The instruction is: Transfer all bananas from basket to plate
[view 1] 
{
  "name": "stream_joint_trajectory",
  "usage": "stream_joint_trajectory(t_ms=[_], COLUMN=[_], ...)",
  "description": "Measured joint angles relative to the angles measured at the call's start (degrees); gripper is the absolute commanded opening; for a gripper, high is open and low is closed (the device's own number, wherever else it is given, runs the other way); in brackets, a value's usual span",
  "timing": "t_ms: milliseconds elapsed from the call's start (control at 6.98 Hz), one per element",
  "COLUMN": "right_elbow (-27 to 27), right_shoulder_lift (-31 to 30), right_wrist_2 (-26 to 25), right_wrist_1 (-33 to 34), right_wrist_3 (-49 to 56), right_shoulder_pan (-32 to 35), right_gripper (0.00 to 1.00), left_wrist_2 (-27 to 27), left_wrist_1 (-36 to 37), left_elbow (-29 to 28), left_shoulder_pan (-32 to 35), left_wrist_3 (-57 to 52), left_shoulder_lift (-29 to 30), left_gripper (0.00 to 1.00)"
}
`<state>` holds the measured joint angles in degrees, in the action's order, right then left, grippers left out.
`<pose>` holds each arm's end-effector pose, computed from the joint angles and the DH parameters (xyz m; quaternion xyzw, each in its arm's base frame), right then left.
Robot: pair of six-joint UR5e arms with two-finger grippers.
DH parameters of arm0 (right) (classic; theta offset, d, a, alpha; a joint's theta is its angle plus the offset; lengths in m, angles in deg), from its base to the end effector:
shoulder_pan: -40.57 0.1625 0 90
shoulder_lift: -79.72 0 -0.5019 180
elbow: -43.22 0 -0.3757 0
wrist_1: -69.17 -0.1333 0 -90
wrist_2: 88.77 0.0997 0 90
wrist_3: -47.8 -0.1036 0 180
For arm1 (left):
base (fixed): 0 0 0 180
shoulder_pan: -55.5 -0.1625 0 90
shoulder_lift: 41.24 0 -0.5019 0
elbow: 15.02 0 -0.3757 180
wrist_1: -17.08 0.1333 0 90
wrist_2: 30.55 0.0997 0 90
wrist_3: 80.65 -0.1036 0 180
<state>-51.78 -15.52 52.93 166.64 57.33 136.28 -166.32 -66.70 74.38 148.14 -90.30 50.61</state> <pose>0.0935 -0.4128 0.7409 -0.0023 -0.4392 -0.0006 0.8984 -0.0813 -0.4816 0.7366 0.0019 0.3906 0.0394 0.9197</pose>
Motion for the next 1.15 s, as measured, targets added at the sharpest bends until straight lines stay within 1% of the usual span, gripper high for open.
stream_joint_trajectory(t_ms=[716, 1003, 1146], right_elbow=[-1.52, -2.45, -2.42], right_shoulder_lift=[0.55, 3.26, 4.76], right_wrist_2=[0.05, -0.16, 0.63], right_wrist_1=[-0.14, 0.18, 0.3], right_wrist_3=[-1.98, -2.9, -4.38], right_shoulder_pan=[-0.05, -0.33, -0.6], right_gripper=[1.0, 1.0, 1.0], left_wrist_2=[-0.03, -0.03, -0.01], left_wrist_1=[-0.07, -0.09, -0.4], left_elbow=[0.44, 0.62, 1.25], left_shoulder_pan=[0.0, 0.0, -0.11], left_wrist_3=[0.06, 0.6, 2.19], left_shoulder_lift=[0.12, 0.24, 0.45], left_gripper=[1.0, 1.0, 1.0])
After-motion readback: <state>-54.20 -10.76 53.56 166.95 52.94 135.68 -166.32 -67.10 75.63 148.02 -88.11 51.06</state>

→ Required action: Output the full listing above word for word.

→ Solution for this exercise:
The instruction is: Transfer all bananas from basket to plate
[view 1] 
{
  "name": "stream_joint_trajectory",
  "usage": "stream_joint_trajectory(t_ms=[_], COLUMN=[_], ...)",
  "description": "Measured joint angles relative to the angles measured at the call's start (degrees); gripper is the absolute commanded opening; for a gripper, high is open and low is closed (the device's own number, wherever else it is given, runs the other way); in brackets, a value's usual span",
  "timing": "t_ms: milliseconds elapsed from the call's start (control at 6.98 Hz), one per element",
  "COLUMN": "right_elbow (-27 to 27), right_shoulder_lift (-31 to 30), right_wrist_2 (-26 to 25), right_wrist_1 (-33 to 34), right_wrist_3 (-49 to 56), right_shoulder_pan (-32 to 35), right_gripper (0.00 to 1.00), left_wrist_2 (-27 to 27), left_wrist_1 (-36 to 37), left_elbow (-29 to 28), left_shoulder_pan (-32 to 35), left_wrist_3 (-57 to 52), left_shoulder_lift (-29 to 30), left_gripper (0.00 to 1.00)"
}
`<state>` holds the measured joint angles in degrees, in the action's order, right then left, grippers left out.
`<pose>` holds each arm's end-effector pose, computed from the joint angles and the DH parameters (xyz m; quaternion xyzw, each in its arm's base frame), right then left.
Robot: pair of six-joint UR5e arms with two-finger grippers.
DH parameters of arm0 (right) (classic; theta offset, d, a, alpha; a joint's theta is its angle plus the offset; lengths in m, angles in deg), from its base to the end effector:
shoulder_pan: -40.57 0.1625 0 90
shoulder_lift: -79.72 0 -0.5019 180
elbow: -43.22 0 -0.3757 0
wrist_1: -69.17 -0.1333 0 -90
wrist_2: 88.77 0.0997 0 90
wrist_3: -47.8 -0.1036 0 180
For arm1 (left):
base (fixed): 0 0 0 180
shoulder_pan: -55.5 -0.1625 0 90
shoulder_lift: 41.24 0 -0.5019 0
elbow: 15.02 0 -0.3757 180
wrist_1: -17.08 0.1333 0 90
wrist_2: 30.55 0.0997 0 90
wrist_3: 80.65 -0.1036 0 180
<state>-51.78 -15.52 52.93 166.64 57.33 136.28 -166.32 -66.70 74.38 148.14 -90.30 50.61</state> <pose>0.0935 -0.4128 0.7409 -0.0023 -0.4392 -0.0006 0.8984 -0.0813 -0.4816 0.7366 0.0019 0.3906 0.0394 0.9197</pose>
Motion for the next 1.15 s, as measured, targets added at the sharpest bends until straight lines stay within 1% of the usual span, gripper high for open.
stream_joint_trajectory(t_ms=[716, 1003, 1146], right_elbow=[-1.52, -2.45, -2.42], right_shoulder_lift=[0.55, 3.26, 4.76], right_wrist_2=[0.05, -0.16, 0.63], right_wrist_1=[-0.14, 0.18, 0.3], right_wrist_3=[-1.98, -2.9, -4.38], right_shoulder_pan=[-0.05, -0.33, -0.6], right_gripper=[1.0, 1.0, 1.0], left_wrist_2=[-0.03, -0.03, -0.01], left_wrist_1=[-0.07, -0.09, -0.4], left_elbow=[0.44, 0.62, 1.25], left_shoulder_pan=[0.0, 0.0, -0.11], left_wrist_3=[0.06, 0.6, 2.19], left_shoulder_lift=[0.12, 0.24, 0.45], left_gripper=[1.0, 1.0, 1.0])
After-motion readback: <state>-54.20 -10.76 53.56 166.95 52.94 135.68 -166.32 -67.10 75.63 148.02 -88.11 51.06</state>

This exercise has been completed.